Write the listing out again word for word, skipping each picture.
[Opening Task material section]
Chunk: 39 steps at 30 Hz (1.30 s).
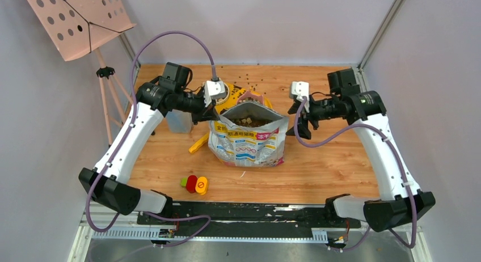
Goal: Serve the pet food
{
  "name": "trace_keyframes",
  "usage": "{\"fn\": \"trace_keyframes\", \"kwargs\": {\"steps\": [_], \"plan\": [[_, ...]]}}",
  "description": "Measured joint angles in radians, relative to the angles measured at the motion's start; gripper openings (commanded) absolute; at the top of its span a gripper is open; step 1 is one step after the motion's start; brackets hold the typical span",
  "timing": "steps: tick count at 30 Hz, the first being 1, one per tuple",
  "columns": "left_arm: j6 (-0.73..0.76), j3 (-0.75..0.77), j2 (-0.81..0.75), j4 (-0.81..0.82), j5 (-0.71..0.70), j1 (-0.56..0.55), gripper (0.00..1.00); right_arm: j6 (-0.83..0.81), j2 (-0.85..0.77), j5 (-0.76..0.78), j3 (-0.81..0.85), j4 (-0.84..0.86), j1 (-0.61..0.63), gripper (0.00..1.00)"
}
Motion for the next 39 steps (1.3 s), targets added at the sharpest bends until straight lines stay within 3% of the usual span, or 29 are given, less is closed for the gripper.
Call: {"fn": "trace_keyframes", "kwargs": {"steps": [6,8,10,11,22,35,39], "plan": [[0.005,0.000,-0.007,-0.010,-0.006,-0.005,0.00,0.019,0.124,0.023,0.031,0.069,0.096,0.65],[0.015,0.000,-0.009,-0.015,-0.015,-0.005,0.00,0.023,0.156,0.030,0.033,0.085,0.108,0.47],[0.029,0.000,-0.013,-0.018,-0.026,-0.007,0.00,0.026,0.167,0.035,0.033,0.089,0.117,0.13],[0.038,0.000,-0.016,-0.022,-0.034,-0.007,0.00,0.027,0.167,0.038,0.033,0.089,0.120,0.01],[0.077,0.005,-0.045,-0.079,-0.078,-0.001,0.00,0.032,0.142,0.105,0.047,0.031,0.122,0.00],[0.032,0.007,-0.045,-0.064,0.035,0.008,0.00,-0.003,0.080,0.118,0.045,-0.051,0.097,0.00],[0.016,0.007,-0.045,-0.059,0.068,0.008,0.00,-0.021,0.031,0.121,0.017,-0.053,0.098,0.25]]}}
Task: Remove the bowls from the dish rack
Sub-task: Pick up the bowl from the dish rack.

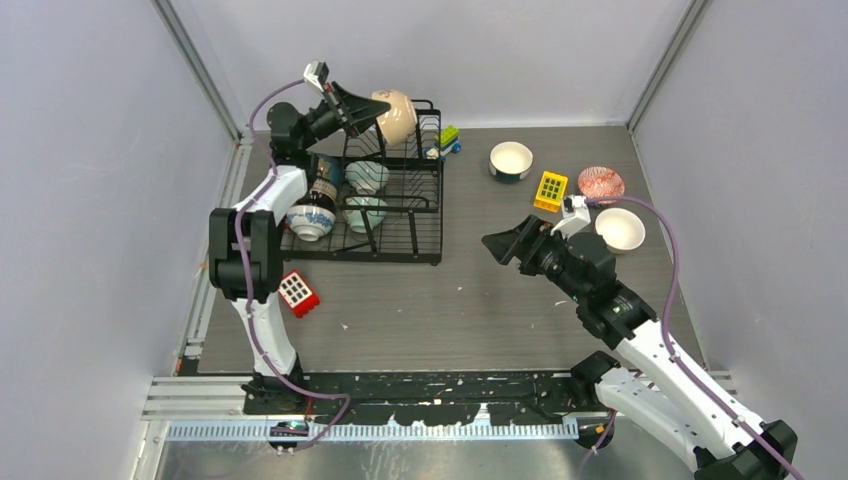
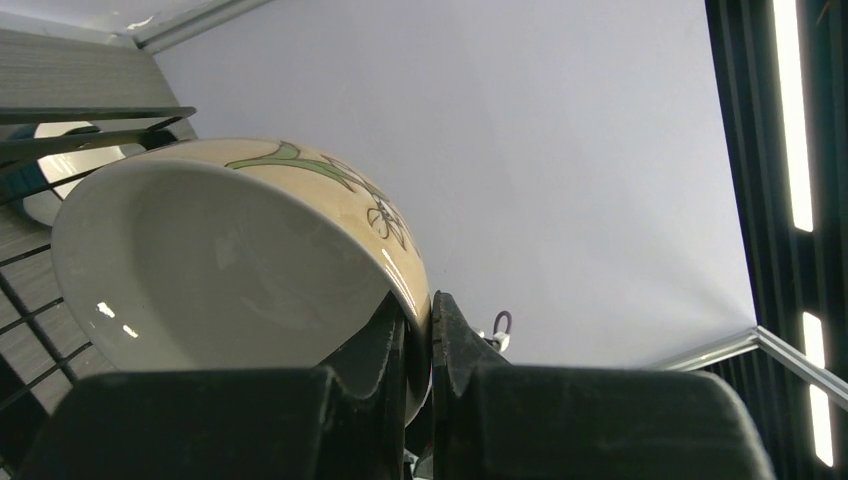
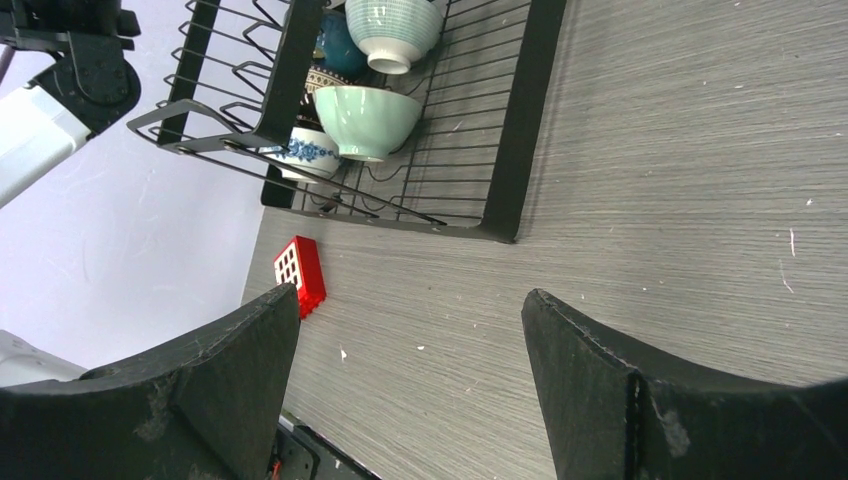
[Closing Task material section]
**Output for this task**:
Chunk: 39 steps at 30 Hz (1.30 s).
Goal: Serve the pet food
{
  "name": "trace_keyframes",
  "usage": "{\"fn\": \"trace_keyframes\", \"kwargs\": {\"steps\": [_], \"plan\": [[_, ...]]}}",
  "description": "Measured joint angles in radians, relative to the angles measured at the motion's start; gripper openings (commanded) absolute; at the top of its span a gripper is open; step 1 is one step after the motion's start; brackets hold the typical span",
  "timing": "steps: tick count at 30 Hz, the first being 1, one per tuple",
  "columns": "left_arm: j6 (-0.73..0.76), j3 (-0.75..0.77), j2 (-0.81..0.75), j4 (-0.81..0.82), j5 (-0.71..0.70), j1 (-0.56..0.55), gripper (0.00..1.00); right_arm: j6 (-0.83..0.81), j2 (-0.85..0.77), j5 (-0.76..0.78), j3 (-0.81..0.85), j4 (-0.84..0.86), j1 (-0.61..0.63), gripper (0.00..1.00)"
}
Motion for the next 39 steps (1.3 s), targets added at the sharpest bends until straight lines stay within 3% of the usual span, or 29 are given, less is closed for the gripper.
Call: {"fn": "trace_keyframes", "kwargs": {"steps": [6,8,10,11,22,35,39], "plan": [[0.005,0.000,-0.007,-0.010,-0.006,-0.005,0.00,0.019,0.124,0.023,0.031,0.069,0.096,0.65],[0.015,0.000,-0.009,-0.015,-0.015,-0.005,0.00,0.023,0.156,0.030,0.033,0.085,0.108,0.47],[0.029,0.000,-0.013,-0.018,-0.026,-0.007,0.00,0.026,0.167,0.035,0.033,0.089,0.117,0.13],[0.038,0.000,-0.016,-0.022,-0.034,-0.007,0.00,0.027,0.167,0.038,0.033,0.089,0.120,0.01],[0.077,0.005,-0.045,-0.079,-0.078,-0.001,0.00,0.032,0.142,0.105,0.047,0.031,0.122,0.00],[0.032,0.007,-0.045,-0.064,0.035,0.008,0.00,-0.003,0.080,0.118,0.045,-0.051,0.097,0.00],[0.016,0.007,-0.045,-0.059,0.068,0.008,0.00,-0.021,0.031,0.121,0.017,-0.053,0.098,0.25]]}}
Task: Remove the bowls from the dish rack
Sub-task: Pick up the bowl from the dish rack.

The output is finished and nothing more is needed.